Stored data
________________________________________

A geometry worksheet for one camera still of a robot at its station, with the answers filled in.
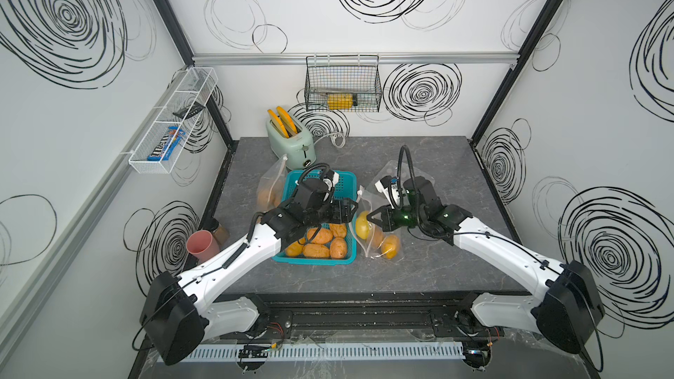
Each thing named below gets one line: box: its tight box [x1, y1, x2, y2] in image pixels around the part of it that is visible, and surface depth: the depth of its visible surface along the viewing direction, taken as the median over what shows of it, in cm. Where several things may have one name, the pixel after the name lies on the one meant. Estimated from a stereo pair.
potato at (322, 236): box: [308, 227, 333, 245], surface depth 88 cm
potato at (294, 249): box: [286, 240, 304, 258], surface depth 84 cm
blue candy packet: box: [147, 126, 187, 162], surface depth 72 cm
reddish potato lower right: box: [329, 236, 348, 259], surface depth 84 cm
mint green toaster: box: [266, 117, 316, 171], surface depth 103 cm
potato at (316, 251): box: [302, 243, 330, 258], surface depth 84 cm
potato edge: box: [329, 222, 347, 238], surface depth 90 cm
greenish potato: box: [356, 210, 370, 241], surface depth 81 cm
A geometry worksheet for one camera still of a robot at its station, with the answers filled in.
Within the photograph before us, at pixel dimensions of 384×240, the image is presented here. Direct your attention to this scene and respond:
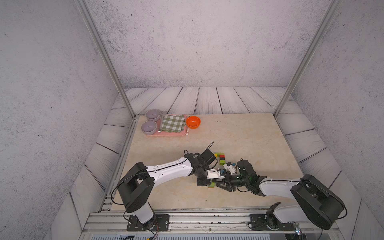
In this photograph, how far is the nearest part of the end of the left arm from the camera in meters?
0.61

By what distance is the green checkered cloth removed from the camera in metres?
1.13

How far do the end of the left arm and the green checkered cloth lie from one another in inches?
18.7

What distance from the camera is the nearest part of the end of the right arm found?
0.67 metres
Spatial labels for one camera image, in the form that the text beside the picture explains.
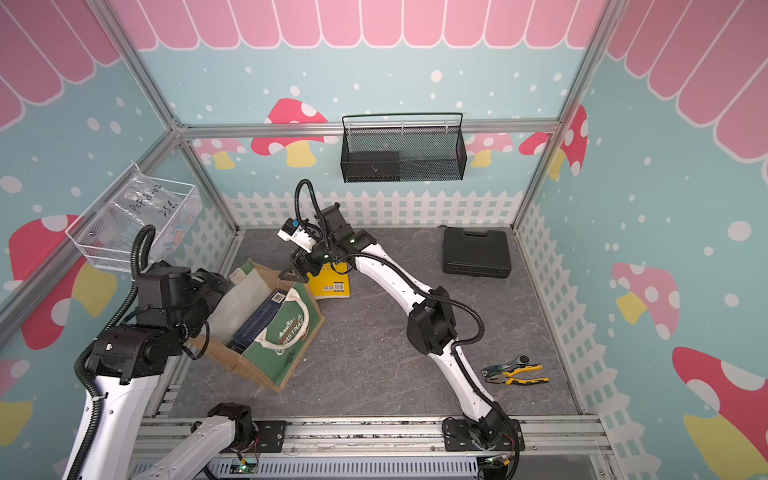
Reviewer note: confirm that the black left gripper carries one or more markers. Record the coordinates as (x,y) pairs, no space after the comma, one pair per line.
(212,296)

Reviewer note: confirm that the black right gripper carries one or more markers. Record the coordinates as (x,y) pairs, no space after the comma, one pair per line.
(296,258)

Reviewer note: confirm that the yellow book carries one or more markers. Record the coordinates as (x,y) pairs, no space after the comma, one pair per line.
(331,282)

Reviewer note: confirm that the dark blue barcode book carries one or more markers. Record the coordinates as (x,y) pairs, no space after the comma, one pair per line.
(257,322)

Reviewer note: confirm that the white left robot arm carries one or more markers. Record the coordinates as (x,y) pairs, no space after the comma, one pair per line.
(122,367)

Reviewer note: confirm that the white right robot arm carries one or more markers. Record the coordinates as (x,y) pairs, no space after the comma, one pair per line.
(437,326)

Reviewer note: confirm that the clear plastic bag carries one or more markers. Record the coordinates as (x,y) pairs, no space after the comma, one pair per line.
(171,207)

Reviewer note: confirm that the black box in basket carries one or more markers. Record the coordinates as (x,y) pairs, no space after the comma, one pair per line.
(371,166)

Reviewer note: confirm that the green circuit board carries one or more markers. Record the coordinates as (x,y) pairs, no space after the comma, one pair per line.
(245,467)

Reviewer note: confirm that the black plastic tool case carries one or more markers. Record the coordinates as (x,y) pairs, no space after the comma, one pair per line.
(476,253)

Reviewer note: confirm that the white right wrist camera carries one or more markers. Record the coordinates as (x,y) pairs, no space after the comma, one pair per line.
(292,231)

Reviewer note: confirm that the white wire basket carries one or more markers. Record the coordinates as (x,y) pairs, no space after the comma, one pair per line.
(79,232)

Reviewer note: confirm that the black wire mesh basket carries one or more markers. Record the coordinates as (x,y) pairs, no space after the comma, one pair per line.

________________________________________

__Task item__: In the records above, locate the line that contains "Reviewer note: confirm that the black box". Repeat it and every line after it, exactly, and nothing else.

__Task answer__:
Reviewer note: confirm that the black box in basket carries one or more markers. Record the coordinates as (x,y) pairs, no space after the comma, one pair per line.
(371,166)

Reviewer note: confirm that the green circuit board carries one or more markers. Record the coordinates as (x,y) pairs, no space after the comma, one pair per line.
(245,467)

Reviewer note: confirm that the black plastic tool case carries one or more markers. Record the coordinates as (x,y) pairs, no space after the comma, one pair per line.
(476,253)

Reviewer note: confirm that the white right wrist camera carries one or more markers. Record the coordinates as (x,y) pairs, no space after the comma, one pair per line.
(292,231)

Reviewer note: confirm that the white wire basket carries one or more markers. Record the coordinates as (x,y) pairs, no space after the comma, one pair per line.
(79,232)

Reviewer note: confirm that the black wire mesh basket carries one or more markers. Record the coordinates as (x,y) pairs, no space after the comma, one pair per line.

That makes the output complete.